Task statement: Everything in the data gets repeated exactly, except for the pictures.

Collected data:
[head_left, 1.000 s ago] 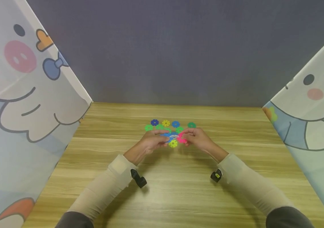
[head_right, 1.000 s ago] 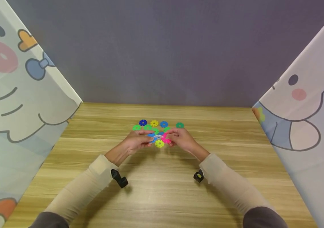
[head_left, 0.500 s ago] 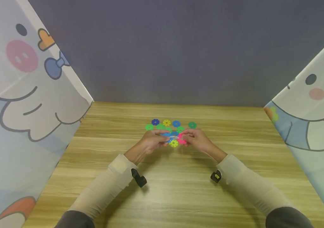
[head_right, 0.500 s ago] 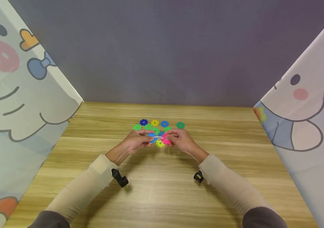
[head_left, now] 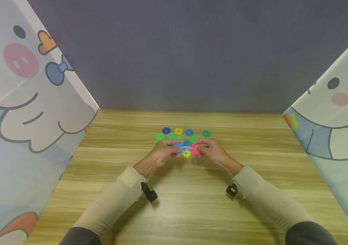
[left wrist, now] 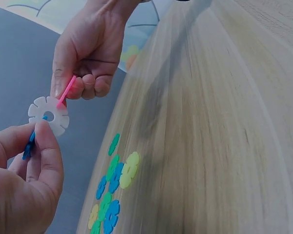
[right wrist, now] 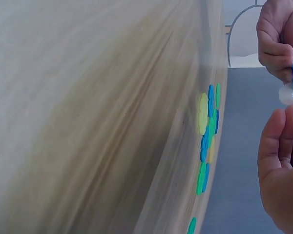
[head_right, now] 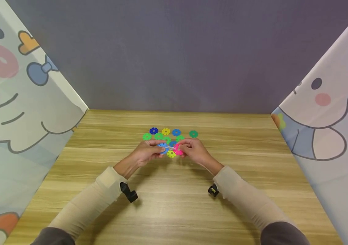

Task response:
[head_left, 1.000 s ago] 
[head_right, 1.000 s ago] 
[head_left, 0.500 s ago] 
[head_right, 0.500 s ago] 
[head_left, now] 
[left wrist, now] 
[right wrist, now] 
[head_right, now] 

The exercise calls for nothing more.